[ABOUT THIS TASK] An image-free reproduction of the data below is needed: print it exactly.
== Segment start ==
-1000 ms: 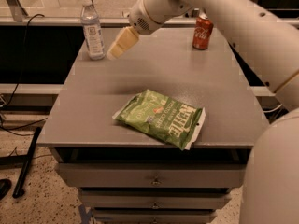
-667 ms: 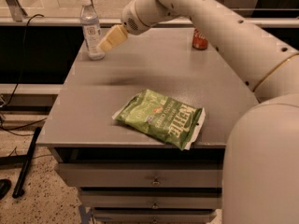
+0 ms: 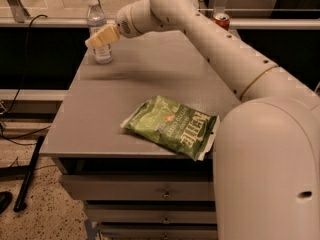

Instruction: Move blue plastic bottle near green jalapeno chip bag

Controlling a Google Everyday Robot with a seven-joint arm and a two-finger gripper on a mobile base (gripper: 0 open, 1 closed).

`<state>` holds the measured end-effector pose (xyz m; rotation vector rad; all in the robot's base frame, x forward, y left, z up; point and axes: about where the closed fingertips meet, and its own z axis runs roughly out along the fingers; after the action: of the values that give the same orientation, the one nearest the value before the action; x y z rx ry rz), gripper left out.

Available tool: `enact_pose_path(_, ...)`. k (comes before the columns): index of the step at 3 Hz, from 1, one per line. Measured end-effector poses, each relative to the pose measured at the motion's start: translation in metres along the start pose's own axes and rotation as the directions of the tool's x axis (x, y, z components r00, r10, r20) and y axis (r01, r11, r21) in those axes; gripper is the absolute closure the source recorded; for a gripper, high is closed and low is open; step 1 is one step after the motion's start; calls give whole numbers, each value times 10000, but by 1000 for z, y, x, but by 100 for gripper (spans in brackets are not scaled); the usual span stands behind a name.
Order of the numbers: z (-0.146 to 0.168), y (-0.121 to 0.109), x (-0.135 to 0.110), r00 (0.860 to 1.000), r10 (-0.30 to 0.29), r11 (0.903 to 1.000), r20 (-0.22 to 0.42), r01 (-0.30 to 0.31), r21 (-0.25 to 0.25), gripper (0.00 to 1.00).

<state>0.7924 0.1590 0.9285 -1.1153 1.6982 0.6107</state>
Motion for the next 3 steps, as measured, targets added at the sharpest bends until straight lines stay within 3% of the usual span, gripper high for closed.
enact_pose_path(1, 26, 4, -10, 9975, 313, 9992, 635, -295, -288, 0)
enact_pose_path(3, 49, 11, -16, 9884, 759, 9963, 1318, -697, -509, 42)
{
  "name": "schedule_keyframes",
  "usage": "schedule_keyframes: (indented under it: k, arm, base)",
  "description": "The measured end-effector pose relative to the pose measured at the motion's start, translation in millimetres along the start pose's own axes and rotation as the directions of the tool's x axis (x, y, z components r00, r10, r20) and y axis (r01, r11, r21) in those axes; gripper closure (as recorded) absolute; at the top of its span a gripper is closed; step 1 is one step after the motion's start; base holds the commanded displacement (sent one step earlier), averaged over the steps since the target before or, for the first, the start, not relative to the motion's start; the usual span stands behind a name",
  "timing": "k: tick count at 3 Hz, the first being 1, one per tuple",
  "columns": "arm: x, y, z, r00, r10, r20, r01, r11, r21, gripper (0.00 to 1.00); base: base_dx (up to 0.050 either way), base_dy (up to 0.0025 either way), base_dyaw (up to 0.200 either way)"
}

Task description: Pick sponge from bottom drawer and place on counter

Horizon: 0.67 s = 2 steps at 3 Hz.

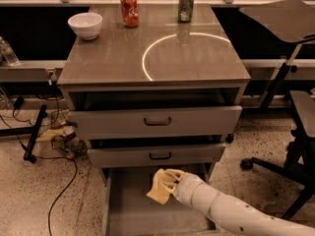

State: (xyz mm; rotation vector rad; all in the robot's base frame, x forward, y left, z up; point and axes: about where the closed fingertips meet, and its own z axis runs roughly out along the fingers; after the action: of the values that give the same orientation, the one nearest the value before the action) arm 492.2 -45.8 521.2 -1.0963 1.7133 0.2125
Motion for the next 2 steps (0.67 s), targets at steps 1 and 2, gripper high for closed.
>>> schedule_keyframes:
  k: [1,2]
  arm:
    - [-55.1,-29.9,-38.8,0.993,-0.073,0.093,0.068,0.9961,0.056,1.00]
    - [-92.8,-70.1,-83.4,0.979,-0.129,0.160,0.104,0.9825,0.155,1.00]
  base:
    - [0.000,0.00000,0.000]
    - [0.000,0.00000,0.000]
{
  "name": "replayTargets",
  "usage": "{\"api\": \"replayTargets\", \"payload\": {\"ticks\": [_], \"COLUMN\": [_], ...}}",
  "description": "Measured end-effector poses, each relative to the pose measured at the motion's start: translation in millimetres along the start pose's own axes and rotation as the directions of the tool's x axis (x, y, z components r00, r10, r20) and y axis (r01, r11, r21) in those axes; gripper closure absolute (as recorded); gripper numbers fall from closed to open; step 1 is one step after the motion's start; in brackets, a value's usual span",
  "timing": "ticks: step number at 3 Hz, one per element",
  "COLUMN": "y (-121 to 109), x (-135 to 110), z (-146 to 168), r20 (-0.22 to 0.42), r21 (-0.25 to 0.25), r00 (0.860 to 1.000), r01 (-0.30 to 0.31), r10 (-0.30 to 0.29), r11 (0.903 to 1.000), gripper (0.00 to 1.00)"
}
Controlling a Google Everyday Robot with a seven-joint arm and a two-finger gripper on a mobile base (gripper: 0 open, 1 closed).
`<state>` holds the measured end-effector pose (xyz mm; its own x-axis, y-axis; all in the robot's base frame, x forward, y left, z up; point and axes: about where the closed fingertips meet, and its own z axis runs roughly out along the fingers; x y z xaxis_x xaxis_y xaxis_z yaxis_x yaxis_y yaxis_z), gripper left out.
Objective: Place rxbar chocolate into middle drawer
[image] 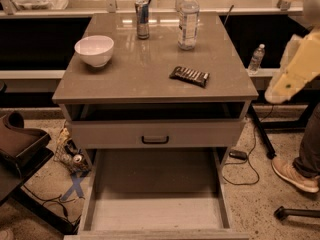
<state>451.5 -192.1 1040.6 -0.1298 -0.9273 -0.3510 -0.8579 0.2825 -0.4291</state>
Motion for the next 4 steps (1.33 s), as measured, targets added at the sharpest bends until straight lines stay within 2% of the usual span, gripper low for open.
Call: {"api": "replayTargets", "payload": {"ticks": [1, 2, 3, 4], "y": [-43, -92, -121, -124], "x": [-13, -22, -35, -38], "z": [22, 44, 69, 75], "r20": [0.190, 0.392, 0.539, 0.559], "r21": [0.013, 0.024, 0.003, -0.011], "r00": [0.981, 0.912, 0.824, 0.808], "r01": [-0.054, -0.138, -0.209, -0.221], "r10": [0.051, 0.117, 0.175, 0.189], "r11": [0.9984, 0.9902, 0.9778, 0.9753], "gripper": [0.00, 0.00, 0.00, 0.00]}}
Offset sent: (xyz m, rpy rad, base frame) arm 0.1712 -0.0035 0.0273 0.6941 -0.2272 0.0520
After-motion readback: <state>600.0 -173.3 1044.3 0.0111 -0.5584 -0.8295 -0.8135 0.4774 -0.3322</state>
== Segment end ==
[SOLUTION TO THE EXERCISE]
-1000 ms: 
-667 ms: 
+0 ms: 

Instruction: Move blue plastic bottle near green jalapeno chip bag

Controlling a Google Everyday Robot with a seven-joint arm and a two-finger gripper on a mobile base (gripper: 0 open, 1 closed).

`<state>` holds the measured end-effector pose (xyz m; rotation vector rad; all in the robot's base frame, x forward, y left, z up; point and axes: about where the closed fingertips meet, and its own z axis runs roughly out along the fingers; after the action: of the values that give the same orientation, the one nearest the value before the action; x y z rx ry rz), gripper left out.

Available tool: `enact_pose_path(_, ...)`. k (comes before the columns): index of the step at 3 Hz, from 1, one per line. Measured end-effector poses, each relative to the pose measured at the motion's start: translation in metres along the start pose's own axes and rotation as the directions of the tool's x axis (x, y, z components r00, r10, r20) and y axis (r01, r11, r21) in those axes; gripper is the absolute closure the source recorded; for a gripper, high is closed and low is open; step 1 is one step after the motion's start; calls give whole numbers, each value times 10000, but by 1000 for z, y, x, but by 100 for gripper (spans in brackets are not scaled); the usual span stands behind a name.
Order of the numbers: z (-0.146 to 0.168), y (-0.121 to 0.109), x (-0.135 to 0.110), r00 (0.860 to 1.000), r10 (-0.30 to 0.29), r11 (0.903 to 1.000), r20 (-0.22 to 0.42), r01 (-0.30 to 0.31), r21 (-0.25 to 0.25), gripper (0.00 to 1.00).

<state>0.7924 0.1590 0.9285 -1.1153 1.6982 0.6107</state>
Motion for the next 3 steps, as measured, targets added at the sharpest bends until straight lines stay within 3% of the usual span, gripper high for closed.
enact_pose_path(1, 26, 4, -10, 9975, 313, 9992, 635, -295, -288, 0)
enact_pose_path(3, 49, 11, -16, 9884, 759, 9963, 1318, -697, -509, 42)
{
  "name": "schedule_keyframes",
  "usage": "schedule_keyframes: (indented under it: k, arm, base)",
  "description": "The measured end-effector pose relative to the pose measured at the motion's start, translation in millimetres along the start pose's own axes and rotation as the directions of the tool's x axis (x, y, z components r00, r10, r20) and y axis (r01, r11, r21) in those axes; gripper closure (as recorded) absolute; at the top of its span a gripper is closed; step 1 is one step after the motion's start; base holds the commanded displacement (sent one step earlier), averaged over the steps since the target before or, for the first, the start, not relative to the motion's start; the usual span stands behind a name",
  "timing": "k: tick count at 3 Hz, the first being 1, one per tuple",
  "columns": "arm: x, y, z, r00, r10, r20, r01, r11, r21, gripper (0.00 to 1.00); base: base_dx (up to 0.050 either way), base_dy (up to 0.0025 either way), base_dyaw (up to 0.200 either way)"
}

Task description: Pick sponge from bottom drawer and place on counter

Horizon: 0.67 s = 2 steps at 3 Hz.


State: (xyz mm; rotation vector rad; all in the robot's base frame, x forward, y left, z up; point and axes: about where the closed fingertips meet, and its own z axis runs roughly out along the fingers; after the action: of the values that give the same orientation, the one nearest the value before the action) arm 492.2 -45.8 521.2 -1.0963 1.7133 0.2125
Motion for the next 2 steps (0.67 s), targets at steps 1 and 2, gripper high for closed.
>>> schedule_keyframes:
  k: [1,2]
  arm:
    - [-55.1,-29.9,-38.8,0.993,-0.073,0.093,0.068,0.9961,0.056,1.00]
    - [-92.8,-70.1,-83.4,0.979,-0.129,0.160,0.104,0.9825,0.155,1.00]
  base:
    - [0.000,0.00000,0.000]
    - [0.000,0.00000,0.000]
{
  "name": "replayTargets",
  "usage": "{\"api\": \"replayTargets\", \"payload\": {\"ticks\": [_], \"COLUMN\": [_], ...}}",
  "description": "Measured end-effector poses, each relative to the pose measured at the motion's start: translation in millimetres along the start pose's own axes and rotation as the directions of the tool's x axis (x, y, z components r00, r10, r20) and y axis (r01, r11, r21) in those axes; gripper closure absolute (as recorded); gripper numbers fall from closed to open; step 1 is one step after the motion's start; in brackets, a value's usual span",
  "timing": "ticks: step number at 3 Hz, one per element",
  "COLUMN": "y (-121 to 109), x (-135 to 110), z (-146 to 168), r20 (-0.22 to 0.42), r21 (-0.25 to 0.25), r00 (0.860 to 1.000), r01 (-0.30 to 0.31), r10 (-0.30 to 0.29), r11 (0.903 to 1.000), gripper (0.00 to 1.00)"
}
Controlling a Google Everyday Robot with a seven-joint arm and a two-finger gripper on a mobile base (gripper: 0 open, 1 closed).
`<state>` holds the measured end-effector pose (xyz mm; its own x-axis, y-axis; all in the robot's base frame, x forward, y left, z up; point and axes: about where the closed fingertips meet, and its own z axis runs roughly out along the fingers; x y z xaxis_x xaxis_y xaxis_z yaxis_x yaxis_y yaxis_z), gripper left out.
Objective: Place rxbar chocolate into middle drawer
[image] 
<state>451.5 -192.1 1040.6 -0.1298 -0.9273 -0.3510 -0.8579 0.2825 -0.4291</state>
Motion for the next 4 steps (1.33 s), as measured, targets added at the sharpest bends until straight lines stay within 2% of the usual span, gripper low for open.
Call: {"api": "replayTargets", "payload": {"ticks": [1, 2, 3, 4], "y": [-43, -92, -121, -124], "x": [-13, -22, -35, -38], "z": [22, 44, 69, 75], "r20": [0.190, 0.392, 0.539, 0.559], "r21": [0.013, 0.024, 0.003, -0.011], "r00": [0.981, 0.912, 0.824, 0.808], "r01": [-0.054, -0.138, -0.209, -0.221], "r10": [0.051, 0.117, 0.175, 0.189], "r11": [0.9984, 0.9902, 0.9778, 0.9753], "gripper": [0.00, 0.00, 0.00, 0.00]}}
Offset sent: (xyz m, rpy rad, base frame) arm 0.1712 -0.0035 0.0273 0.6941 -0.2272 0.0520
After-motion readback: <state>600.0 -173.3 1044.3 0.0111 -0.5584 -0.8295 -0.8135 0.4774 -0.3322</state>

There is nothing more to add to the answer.